Autograding resources

Most coding problems can be autograded. Problems that involve writing fruitful functions can be graded more easily than others. These types of problems can be graded by writing test functions that compare output values. Instructors should make sure that all edge cases are captured when creating test cases. Problems that require writing void functions are harder to autograde and may involve checking stdout, depending on the nature of the problem.

Here, we provide some best-practices and tips for writing autograder tests. If you have additional wisdom to add, please do open a PR (or even just an issue) on the nbgrader repository!

Tips for writing good test cases

Test each function/feature in isolation. If a problem contains many functions or parts, write cases that test each of these functions individually. Testing one function at a time makes it easier for you to track an error.

Organize test cases consistently. It can be helpful to arrange and group your test cases with comments.

Try to cover all edge cases. If you have a function that can take in a certain range of inputs, test the boundaries of this range. Test cases should also check for different lengths, different cases of strings, integers and floats, or different ranges when applicable.

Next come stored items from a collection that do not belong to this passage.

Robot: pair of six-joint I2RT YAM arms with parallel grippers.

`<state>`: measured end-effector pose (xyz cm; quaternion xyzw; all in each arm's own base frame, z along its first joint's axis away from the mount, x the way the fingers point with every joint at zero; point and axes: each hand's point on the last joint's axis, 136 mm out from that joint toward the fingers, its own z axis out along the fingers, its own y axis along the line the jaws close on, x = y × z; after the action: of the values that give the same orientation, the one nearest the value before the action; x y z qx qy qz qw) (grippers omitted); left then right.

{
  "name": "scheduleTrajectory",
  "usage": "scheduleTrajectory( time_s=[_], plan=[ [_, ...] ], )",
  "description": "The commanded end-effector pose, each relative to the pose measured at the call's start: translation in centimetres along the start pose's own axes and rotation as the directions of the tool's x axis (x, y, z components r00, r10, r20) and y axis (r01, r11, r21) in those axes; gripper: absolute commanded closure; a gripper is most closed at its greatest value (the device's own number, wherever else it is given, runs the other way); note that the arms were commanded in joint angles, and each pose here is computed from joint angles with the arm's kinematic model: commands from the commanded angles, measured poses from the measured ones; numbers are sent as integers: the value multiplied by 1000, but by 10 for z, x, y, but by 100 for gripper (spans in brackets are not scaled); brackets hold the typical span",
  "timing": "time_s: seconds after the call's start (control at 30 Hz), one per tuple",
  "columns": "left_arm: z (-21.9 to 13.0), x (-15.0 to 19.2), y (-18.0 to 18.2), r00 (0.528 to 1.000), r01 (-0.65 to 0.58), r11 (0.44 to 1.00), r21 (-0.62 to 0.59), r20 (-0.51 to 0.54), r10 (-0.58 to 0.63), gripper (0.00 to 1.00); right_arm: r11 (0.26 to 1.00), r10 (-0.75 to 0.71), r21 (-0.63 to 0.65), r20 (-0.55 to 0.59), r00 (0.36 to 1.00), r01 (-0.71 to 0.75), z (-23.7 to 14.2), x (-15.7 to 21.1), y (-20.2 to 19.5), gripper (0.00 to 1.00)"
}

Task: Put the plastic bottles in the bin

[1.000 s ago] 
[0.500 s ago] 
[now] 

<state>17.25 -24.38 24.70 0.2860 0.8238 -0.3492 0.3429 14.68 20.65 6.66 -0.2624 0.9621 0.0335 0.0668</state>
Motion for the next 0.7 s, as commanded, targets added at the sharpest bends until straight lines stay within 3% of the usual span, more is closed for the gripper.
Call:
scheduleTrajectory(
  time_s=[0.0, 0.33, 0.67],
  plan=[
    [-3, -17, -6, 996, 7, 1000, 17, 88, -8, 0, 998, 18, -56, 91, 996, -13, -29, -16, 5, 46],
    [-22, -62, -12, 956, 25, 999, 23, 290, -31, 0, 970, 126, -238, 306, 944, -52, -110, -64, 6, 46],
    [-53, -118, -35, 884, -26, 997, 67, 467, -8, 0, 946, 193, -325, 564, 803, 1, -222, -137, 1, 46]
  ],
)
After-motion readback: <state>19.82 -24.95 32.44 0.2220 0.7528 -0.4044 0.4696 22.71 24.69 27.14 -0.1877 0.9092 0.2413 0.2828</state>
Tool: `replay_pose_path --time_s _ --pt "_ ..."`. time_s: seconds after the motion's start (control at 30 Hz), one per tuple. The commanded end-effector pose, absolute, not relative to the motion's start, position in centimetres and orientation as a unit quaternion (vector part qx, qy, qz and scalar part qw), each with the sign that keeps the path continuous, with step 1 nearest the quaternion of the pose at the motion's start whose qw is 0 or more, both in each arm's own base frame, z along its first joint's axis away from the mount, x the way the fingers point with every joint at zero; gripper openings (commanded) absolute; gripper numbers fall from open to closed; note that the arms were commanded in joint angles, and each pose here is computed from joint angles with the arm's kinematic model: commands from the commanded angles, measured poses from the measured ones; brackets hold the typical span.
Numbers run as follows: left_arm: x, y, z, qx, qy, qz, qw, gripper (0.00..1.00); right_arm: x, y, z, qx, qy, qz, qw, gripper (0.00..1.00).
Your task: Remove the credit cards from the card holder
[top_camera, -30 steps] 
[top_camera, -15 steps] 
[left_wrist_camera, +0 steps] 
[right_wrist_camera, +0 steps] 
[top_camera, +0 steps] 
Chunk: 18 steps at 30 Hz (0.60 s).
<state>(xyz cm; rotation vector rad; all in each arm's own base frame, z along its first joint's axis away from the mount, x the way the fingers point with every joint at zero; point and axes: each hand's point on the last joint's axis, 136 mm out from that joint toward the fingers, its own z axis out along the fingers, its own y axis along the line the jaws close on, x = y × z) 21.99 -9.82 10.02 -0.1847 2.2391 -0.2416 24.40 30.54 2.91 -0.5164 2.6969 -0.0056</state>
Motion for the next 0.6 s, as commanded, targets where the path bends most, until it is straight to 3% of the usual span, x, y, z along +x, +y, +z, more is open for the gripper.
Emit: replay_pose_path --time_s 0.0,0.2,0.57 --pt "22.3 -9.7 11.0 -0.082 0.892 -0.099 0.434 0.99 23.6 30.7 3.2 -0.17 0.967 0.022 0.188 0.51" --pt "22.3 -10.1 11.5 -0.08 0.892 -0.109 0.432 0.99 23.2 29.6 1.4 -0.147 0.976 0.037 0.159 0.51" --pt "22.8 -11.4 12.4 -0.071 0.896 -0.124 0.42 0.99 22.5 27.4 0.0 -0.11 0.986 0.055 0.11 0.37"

Problem: Write a function isAnagram() that takes 2 strings, and returns True if the two given strings are anagrams of each other. Your function should ignore cases, spaces, and all punctuation. So your function should identify “HeLLo!” and “hOlle” as anagrams.

Test cases:

from import assert_equal

# standard True cases
assert_equal(isAnagram('hi', 'hi'), True)
assert_equal(isAnagram('pat', 'tap'), True)
assert_equal(isAnagram('left', 'felt'), True)

# ignore punctuation, spaces, and different cases (upper/lower)
assert_equal(isAnagram('hi', 'hi!'), True)
assert_equal(isAnagram('HI', 'hi'), True)
assert_equal(isAnagram('hi', 'HI'), True)
assert_equal(isAnagram('He llo', '?hello'), True)

# False cases
assert_equal(isAnagram('hi', 'h'), False)
assert_equal(isAnagram('apple', 'aple'), False)
assert_equal(isAnagram('aaaaaa', 'aaaa'), False)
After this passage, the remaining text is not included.